Might I ask, what made you distrust them prior to that?

ranger_danger|5 months ago

what constitutes just the right amount of advertising to make it not shady to you?

arielcostas|5 months ago

I feel like other VPNs sponsoring YouTubers or others to talk wonders about them while not really using their product makes me trust them less, especially if they are based in some opaque jurisdiction like NordVPN (Panama) or ExpressVPN (British Virgin Islands) among others

elondaits|5 months ago

What about a malicious DNS (on a public spoofed or hacked WiFi) that forwards you to a lookalike domain? Unfortunately many times public WiFi doesn’t work with Google’s or Cloudflare’s DNS servers (I think the Deutsche Bahn’s WiFi was such a case, if I remember correctly, but I know I came across a few on the last few years while traveling). I don’t think there’s anything protecting against that when you’re using a browser.

Sometimes circumstances force one to connect to a public WiFi (e.g. airports, where WiFi is always super dodgy).

raquuk|5 months ago

I don't think a malicous DNS Server can redirect your request to a domain that does not result in a certificate warning when using HTTPS.

With browsers adopting DoH, a public WiFi should not be able to interfere with DNS much.

hiatus|5 months ago

HSTS solves this to some extent. If you've visited the domain in the past (or the site operator submitted to the HSTS preload list), a different certificate presented would be flagged by your browser.

michaelt|5 months ago

Your better websites use "HSTS Preloading" to ensure users always get sent to the https version of the site - in which case even if the attacker redirected the DNS resolution, you'd just get an SSL error as the attacker wouldn't have a valid certificate.

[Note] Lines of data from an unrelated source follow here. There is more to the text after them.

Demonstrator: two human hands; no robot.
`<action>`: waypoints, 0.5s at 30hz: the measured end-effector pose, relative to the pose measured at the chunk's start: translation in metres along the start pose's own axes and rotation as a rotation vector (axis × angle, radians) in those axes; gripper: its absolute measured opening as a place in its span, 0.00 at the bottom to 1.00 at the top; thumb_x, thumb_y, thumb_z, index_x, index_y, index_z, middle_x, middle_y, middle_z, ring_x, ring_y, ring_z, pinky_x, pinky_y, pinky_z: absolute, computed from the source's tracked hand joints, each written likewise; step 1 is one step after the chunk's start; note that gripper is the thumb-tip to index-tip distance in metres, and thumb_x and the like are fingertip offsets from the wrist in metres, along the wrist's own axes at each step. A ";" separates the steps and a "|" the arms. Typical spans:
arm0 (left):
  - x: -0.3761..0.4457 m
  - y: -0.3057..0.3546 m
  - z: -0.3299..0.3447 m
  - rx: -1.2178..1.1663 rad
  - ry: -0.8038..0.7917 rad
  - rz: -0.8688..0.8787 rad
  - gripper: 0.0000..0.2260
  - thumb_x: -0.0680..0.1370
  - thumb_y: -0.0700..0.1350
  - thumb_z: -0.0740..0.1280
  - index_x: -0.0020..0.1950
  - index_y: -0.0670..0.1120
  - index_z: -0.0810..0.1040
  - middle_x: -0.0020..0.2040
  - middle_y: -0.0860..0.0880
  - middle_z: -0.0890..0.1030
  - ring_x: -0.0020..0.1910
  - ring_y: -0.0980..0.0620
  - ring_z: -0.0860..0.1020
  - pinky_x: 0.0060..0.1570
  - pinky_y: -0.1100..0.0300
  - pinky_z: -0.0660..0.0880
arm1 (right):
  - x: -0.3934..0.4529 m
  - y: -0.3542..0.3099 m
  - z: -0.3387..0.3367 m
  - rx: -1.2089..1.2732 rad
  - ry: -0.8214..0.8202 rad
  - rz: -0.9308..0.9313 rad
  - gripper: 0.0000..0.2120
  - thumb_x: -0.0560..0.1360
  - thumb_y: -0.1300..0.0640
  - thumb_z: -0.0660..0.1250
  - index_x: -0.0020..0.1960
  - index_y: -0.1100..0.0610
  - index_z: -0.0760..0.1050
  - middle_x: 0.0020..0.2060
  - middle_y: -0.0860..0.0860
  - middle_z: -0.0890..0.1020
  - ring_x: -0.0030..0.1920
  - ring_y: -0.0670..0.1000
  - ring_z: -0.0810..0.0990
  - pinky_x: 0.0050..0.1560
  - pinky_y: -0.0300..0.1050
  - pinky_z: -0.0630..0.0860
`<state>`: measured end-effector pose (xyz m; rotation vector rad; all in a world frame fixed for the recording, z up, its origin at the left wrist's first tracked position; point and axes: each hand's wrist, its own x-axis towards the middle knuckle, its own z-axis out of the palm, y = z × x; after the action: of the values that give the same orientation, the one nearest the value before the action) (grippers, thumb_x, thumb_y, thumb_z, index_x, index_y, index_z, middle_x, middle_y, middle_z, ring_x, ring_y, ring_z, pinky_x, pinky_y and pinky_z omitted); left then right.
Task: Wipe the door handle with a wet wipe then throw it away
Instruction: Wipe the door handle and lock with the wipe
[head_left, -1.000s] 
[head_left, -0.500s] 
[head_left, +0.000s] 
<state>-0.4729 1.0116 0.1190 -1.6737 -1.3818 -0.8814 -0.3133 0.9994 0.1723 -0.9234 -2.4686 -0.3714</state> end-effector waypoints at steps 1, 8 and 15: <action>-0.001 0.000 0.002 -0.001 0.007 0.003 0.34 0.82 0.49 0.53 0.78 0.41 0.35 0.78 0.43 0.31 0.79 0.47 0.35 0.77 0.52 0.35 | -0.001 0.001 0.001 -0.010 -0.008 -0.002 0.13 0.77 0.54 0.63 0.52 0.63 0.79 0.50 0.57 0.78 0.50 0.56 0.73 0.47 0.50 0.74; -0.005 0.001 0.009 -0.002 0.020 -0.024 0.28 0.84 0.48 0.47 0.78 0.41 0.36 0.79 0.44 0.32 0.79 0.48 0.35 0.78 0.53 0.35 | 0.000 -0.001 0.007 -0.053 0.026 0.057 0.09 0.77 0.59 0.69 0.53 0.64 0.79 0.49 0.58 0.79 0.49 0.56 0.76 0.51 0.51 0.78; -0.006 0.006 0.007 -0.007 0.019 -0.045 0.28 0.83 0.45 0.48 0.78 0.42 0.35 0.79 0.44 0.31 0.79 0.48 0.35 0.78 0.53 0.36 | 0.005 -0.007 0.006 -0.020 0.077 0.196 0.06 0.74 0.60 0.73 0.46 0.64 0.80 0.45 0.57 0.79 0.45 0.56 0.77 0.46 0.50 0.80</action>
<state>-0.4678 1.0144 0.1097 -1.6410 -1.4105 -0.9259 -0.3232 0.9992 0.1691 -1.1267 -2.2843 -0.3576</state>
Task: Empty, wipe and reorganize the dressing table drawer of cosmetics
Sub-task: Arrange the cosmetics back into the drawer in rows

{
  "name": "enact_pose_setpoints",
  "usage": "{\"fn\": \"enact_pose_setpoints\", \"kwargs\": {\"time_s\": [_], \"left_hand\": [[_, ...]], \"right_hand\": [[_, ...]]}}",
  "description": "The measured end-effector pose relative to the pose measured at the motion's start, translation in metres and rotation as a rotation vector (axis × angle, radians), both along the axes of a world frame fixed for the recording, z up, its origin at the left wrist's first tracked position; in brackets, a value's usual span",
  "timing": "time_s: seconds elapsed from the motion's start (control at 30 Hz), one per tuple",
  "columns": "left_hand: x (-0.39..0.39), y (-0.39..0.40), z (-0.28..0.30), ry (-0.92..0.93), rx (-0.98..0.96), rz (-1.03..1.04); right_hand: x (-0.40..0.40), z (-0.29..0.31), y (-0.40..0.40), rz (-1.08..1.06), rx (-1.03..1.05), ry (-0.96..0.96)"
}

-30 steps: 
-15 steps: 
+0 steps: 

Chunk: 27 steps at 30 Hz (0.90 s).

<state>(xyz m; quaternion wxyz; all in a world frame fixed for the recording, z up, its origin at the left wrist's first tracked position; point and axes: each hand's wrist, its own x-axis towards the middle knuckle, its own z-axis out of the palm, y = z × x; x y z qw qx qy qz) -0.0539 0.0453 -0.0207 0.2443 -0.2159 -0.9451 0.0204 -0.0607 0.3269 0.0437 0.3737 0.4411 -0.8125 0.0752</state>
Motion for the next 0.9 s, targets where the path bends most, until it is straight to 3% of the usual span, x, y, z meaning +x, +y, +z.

Of course, an astonishing number of (even important, high-profile) websites don't bother with HSTS preloading ¯\_(ツ)_/¯

wink|5 months ago

You forgot 'connectivity from my home ISP to my favorite online game is temporarily degraded' but yeah ;)

akimbostrawman|5 months ago

>It's deeply silly

Why? In almost all countries ISPs are at the very least legally required to block websites and even surveil there customers. I trust mullvad about 100 times more than any ISP beholden to governments and profit incentive.

john01dav|5 months ago

What about (3) "bypass government censorship"? UK and China are examples of where this is desirable. This is different from (1) because it's broader than just streaming shows and is about authoritarian rather than capitalist restrictions.

NoGravitas|5 months ago

Add at least 18 US states to your examples if you consider age verification for porn to be government censorship.

eviks|5 months ago

Apparently, weaklings censor, so fighting them doesn't raise above the silly level

flumpcakes|5 months ago

I think the general discussion is conflating censorship with age restrictions. Lumping the UK with China is very disingenuous.

The UK law is stipulating adult content can only be viewed if you are provably over 18. They are putting all of that responsibility onto the websites/platforms to enforce that.

If a child goes to a shop and tries to buy a pornographic magazine and they are denied, is that censorship?

If a child tries to see an 18 film at the Cinema and is denied, is that censorship?

The fact is both of these were freely and easily done on the Internet as most websites do not verify a users age.

I do not like the online safety act as it is, but it is not "censorship".

ghssds|5 months ago

(3) The fare aggregator that sold you a ticket to visit BFE conveniently also geoblock that very place.

lr4444lr|5 months ago

That assumes that the user isn't connecting to a hotspot he doesn't know is compromised.